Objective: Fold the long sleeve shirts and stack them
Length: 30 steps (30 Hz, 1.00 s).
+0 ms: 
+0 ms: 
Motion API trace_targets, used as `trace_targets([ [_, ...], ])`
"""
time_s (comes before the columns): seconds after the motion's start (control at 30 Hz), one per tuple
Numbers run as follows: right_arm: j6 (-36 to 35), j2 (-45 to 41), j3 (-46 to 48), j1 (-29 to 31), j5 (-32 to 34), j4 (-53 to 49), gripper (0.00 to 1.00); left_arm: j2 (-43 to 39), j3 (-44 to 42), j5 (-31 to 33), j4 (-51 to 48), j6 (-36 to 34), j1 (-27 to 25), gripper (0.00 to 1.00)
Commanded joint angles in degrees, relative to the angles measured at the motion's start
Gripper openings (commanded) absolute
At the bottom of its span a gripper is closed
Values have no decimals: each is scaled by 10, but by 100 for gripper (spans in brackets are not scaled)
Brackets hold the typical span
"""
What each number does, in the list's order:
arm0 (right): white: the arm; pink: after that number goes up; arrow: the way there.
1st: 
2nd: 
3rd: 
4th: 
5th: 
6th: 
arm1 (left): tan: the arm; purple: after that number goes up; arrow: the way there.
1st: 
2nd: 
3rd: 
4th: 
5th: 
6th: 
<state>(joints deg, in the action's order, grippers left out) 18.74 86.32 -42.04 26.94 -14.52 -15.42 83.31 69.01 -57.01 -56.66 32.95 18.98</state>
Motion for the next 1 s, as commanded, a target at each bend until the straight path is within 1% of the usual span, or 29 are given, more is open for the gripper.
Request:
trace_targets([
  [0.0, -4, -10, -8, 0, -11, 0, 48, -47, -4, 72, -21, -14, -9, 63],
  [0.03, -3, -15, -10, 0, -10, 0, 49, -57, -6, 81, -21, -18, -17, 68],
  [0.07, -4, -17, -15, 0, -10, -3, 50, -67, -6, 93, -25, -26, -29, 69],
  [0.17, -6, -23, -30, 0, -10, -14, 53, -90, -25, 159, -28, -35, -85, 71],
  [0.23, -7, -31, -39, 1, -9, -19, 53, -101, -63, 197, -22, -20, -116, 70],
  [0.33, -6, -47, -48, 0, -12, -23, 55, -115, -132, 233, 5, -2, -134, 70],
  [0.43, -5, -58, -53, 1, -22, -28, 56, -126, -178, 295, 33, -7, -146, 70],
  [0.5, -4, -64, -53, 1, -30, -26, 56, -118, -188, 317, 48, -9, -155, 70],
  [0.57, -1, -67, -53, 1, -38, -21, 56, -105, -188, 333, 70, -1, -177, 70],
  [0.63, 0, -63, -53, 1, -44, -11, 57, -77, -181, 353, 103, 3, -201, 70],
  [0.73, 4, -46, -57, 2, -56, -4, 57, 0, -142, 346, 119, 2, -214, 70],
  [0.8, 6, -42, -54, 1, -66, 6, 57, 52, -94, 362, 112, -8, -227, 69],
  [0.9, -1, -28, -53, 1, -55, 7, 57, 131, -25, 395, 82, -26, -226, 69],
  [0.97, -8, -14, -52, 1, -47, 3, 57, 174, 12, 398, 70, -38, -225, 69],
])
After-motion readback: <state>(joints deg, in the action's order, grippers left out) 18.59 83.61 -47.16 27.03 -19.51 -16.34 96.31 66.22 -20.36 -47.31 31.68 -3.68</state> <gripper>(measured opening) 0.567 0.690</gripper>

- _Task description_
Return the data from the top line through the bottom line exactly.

- _Response to the task_
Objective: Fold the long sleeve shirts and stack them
Length: 30 steps (30 Hz, 1.00 s).
+0 ms: 
+0 ms: 
Motion API trace_targets, used as `trace_targets([ [_, ...], ])`
"""
time_s (comes before the columns): seconds after the motion's start (control at 30 Hz), one per tuple
Numbers run as follows: right_arm: j6 (-36 to 35), j2 (-45 to 41), j3 (-46 to 48), j1 (-29 to 31), j5 (-32 to 34), j4 (-53 to 49), gripper (0.00 to 1.00); left_arm: j2 (-43 to 39), j3 (-44 to 42), j5 (-31 to 33), j4 (-51 to 48), j6 (-36 to 34), j1 (-27 to 25), gripper (0.00 to 1.00)
Commanded joint angles in degrees, relative to the angles measured at the motion's start
Gripper openings (commanded) absolute
At the bottom of its span a gripper is closed
Values have no decimals: each is scaled by 10, but by 100 for gripper (spans in brackets are not scaled)
Brackets hold the typical span
"""
What each number does, in the list's order:
arm0 (right): white: the arm; pink: after that number goes up; arrow: the way there.
1st: 
2nd: 
3rd: 
4th: 
5th: 
6th: 
arm1 (left): tan: the arm; purple: after that number goes up; arrow: the way there.
1st: 
2nd: 
3rd: 
4th: 
5th: 
6th: 
<state>(joints deg, in the action's order, grippers left out) 18.74 86.32 -42.04 26.94 -14.52 -15.42 83.31 69.01 -57.01 -56.66 32.95 18.98</state>
Motion for the next 1 s, as commanded, a target at each bend until the straight path is within 1% of the usual span, or 29 are given, more is open for the gripper.
Request:
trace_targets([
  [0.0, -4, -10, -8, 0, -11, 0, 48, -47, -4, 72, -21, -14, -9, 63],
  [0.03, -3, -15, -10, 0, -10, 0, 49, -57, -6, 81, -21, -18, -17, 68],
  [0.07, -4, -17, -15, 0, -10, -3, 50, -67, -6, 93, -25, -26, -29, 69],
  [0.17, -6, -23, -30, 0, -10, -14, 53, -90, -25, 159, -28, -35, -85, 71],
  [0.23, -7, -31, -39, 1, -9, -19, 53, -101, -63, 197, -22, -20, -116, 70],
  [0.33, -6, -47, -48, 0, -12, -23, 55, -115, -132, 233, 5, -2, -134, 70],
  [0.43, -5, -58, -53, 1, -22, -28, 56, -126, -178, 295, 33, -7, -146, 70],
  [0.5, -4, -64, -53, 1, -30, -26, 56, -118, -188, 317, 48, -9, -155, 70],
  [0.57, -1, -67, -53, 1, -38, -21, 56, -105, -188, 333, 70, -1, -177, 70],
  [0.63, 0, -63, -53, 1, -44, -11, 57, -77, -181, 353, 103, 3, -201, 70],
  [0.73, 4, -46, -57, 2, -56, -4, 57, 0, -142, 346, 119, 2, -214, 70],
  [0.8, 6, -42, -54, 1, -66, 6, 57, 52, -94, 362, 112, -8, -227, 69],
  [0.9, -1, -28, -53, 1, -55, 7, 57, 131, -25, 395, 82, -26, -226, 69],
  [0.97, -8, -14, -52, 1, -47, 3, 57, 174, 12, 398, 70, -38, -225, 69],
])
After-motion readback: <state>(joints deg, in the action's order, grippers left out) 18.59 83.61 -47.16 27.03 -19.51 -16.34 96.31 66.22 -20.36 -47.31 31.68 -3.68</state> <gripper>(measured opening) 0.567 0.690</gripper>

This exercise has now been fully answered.